Selon vous, quel est le rôle du secteur privé, la recherche et des partenaires au développement dans la promotion de la consommation de noix de cajou et ses produits dérivés ?

Je reste convaincu que le secteur privé doit jouer un rôle important dans la promotion des produits dérivés à base d’anacarde. Il s’agira de les impliquer davantage afin que ces produits s’invitent progressivement dans nos habitudes alimentaires. A titre d’exemple, on peut imaginer que dans les hôtels et restaurants les amandes de cajou remplacent un certain nombre de fruits secs dont la plupart sont importés.

Que pensez-vous de la communication/échange de connaissances à l’échelle mondiale sur les bienfaits du cajou pour la santé ? Dans quelle mesure cela affecte-t-il la dynamique du marché ?

Ces échanges sont si importants que nous ne ménageons aucun effort pour favoriser la tenue d’ateliers et salons visant à présenter les bienfaits de l’anacarde.
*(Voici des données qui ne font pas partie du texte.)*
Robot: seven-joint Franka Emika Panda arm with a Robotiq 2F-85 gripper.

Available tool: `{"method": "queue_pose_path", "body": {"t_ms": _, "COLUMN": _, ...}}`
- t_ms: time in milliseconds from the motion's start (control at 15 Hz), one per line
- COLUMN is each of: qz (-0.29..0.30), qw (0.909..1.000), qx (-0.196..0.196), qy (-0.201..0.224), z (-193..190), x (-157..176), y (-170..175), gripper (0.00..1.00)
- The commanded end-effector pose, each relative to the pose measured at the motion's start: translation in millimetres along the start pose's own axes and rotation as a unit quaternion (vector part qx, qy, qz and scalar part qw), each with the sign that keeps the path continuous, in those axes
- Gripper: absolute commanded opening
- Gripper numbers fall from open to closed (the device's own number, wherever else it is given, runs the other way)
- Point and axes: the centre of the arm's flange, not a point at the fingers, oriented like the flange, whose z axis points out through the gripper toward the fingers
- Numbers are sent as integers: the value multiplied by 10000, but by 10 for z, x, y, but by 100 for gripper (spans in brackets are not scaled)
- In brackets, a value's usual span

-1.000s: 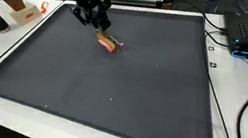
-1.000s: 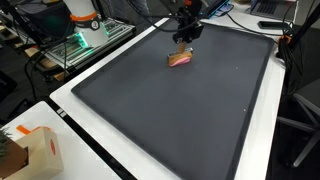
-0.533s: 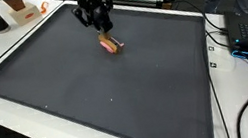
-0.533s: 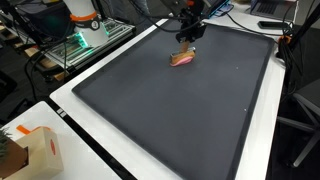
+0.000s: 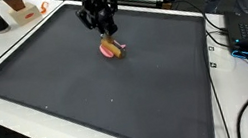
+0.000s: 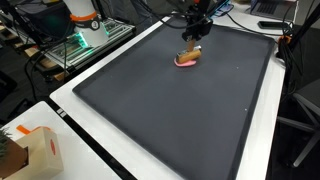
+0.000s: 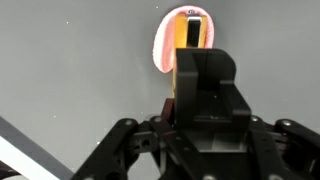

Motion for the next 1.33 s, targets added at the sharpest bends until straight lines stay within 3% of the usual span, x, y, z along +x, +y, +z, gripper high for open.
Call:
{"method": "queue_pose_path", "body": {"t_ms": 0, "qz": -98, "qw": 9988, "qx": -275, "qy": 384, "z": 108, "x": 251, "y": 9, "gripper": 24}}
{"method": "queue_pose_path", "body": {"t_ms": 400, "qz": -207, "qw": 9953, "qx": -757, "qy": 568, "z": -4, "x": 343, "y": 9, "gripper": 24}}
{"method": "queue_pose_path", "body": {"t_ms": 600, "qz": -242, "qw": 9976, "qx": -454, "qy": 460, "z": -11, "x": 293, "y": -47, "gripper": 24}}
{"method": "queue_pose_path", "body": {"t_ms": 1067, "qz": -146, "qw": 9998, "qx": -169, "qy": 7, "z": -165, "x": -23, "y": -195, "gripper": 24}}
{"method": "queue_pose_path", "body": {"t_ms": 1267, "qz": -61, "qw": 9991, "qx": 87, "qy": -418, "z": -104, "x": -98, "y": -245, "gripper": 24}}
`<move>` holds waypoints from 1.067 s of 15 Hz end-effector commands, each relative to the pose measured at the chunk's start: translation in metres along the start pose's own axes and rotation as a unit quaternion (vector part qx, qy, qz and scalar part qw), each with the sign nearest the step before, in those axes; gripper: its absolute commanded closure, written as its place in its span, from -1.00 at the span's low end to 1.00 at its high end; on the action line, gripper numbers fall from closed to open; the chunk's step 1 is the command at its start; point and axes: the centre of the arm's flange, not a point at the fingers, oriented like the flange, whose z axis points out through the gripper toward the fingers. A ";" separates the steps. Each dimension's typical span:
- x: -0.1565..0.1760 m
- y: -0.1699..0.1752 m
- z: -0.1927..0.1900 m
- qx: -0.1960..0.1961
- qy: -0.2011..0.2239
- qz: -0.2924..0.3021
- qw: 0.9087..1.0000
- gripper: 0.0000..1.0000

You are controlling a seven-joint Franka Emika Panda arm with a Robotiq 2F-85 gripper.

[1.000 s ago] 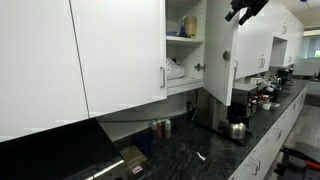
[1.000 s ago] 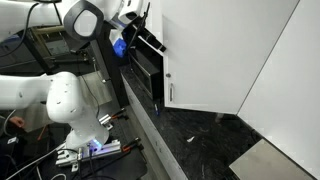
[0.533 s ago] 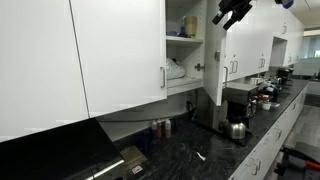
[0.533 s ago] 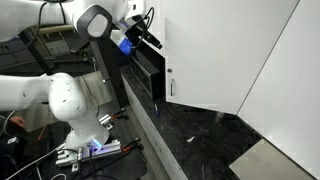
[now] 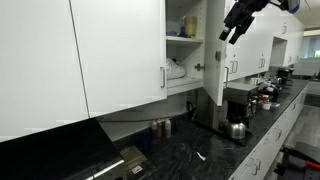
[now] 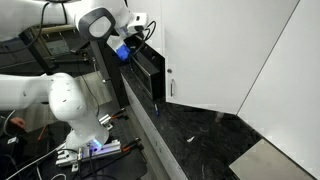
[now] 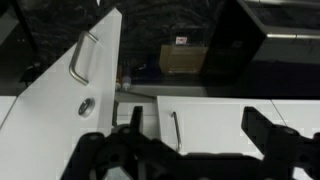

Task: Close the top right cabinet door

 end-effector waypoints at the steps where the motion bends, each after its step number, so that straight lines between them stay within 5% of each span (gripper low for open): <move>1: -0.025 0.004 -0.011 -0.021 -0.069 -0.005 0.997 -1.00; 6: -0.044 0.038 -0.036 -0.023 -0.113 -0.010 0.993 -1.00; 9: -0.046 0.085 -0.058 0.022 -0.122 -0.021 0.992 -1.00; 12: -0.042 0.127 -0.083 0.066 -0.108 -0.040 0.991 -1.00; 16: -0.021 0.161 -0.107 0.076 -0.051 -0.063 0.994 -1.00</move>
A cet effet, nous organisons tous les deux ans le Salon International des Equipements et Technologies de Transformation de l’Anacarde (SIETTA) pour la valorisation des technologies de transformation et la valorisation des produits dérivés. Au niveau de la recherche, nous organisons le Colloque International d'Echanges Scientifiques sur l'Anacarde (CIESA) en vue de favoriser les échanges scientifiques et le transfert des acquis transférables vers la vulgarisation.

Avez-vous autre chose à ajouter ou un dernier mot à l’endroit des lecteurs ?

Nous remercions les acteurs de la chaine de valeur dont nos valeureux producteurs pour tous les efforts consentis au développement de la filière. Je lance un vibrant appel aux investisseurs privés nationaux et internationaux en vue d’investir dans une filière rentable en faveur de laquelle l’État a pris de nombreuses mesures financières, fiscales et juridiques dans le but de faciliter leur implantation. Je souhaite enfin que le Conseil International Consultatif du Cajou joue effectivement un rôle important dans la vie de la filière au plan de la coopération internationale.